■ Exercise ■
Return only the lines of the listing below that run from the line with "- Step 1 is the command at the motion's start" through the line with "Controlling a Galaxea", both ends included, exactly as written.

Input data Start Marker

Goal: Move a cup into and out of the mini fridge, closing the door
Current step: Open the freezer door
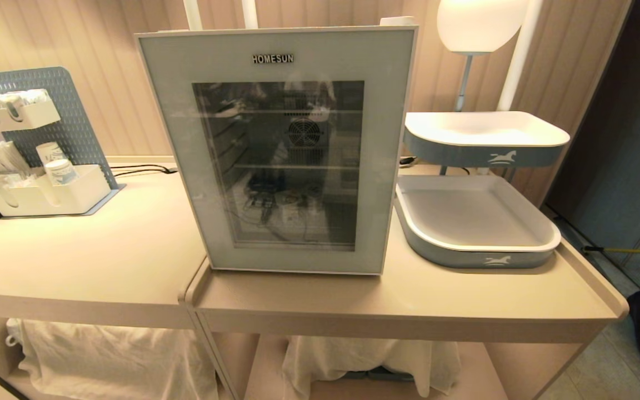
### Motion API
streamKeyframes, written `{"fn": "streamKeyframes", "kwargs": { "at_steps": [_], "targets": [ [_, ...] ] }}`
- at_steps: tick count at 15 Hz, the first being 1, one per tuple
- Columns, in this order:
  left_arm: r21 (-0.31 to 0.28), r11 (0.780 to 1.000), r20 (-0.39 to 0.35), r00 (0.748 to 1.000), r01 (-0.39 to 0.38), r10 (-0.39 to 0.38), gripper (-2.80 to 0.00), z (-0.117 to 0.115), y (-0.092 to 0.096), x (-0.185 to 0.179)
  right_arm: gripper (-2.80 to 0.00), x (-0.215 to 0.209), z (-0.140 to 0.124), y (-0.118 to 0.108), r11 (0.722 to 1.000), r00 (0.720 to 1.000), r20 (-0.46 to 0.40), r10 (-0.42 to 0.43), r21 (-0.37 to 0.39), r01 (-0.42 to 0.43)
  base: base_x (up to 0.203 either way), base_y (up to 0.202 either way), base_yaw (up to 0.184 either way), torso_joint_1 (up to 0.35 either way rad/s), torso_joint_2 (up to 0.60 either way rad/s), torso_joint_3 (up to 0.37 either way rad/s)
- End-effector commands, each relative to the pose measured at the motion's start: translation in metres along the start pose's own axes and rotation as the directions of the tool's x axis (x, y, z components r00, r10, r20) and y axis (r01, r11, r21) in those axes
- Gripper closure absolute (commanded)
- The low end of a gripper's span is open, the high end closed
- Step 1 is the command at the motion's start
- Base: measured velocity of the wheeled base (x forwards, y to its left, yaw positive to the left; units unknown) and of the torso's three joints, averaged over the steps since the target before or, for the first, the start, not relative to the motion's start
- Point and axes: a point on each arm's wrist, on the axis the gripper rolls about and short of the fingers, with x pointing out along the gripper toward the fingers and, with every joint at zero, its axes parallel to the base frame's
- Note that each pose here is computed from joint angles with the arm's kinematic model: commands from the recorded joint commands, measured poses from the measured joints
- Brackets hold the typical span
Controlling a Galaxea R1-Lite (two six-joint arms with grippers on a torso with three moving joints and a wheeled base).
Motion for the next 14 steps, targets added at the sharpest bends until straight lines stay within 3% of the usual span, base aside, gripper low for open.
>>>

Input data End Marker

■ Answer box ■
- Step 1 is the command at the motion's start
- Base: measured velocity of the wheeled base (x forwards, y to its left, yaw positive to the left; units unknown) and of the torso's three joints, averaged over the steps since the target before or, for the first, the start, not relative to the motion's start
- Point and axes: a point on each arm's wrist, on the axis the gripper rolls about and short of the fingers, with x pointing out along the gripper toward the fingers and, with every joint at zero, its axes parallel to the base frame's
- Note that each pose here is computed from joint angles with the arm's kinematic model: commands from the recorded joint commands, measured poses from the measured joints
- Brackets hold the typical span
Controlling a Galaxea R1-Lite (two six-joint arms with grippers on a torso with three moving joints and a wheeled base).

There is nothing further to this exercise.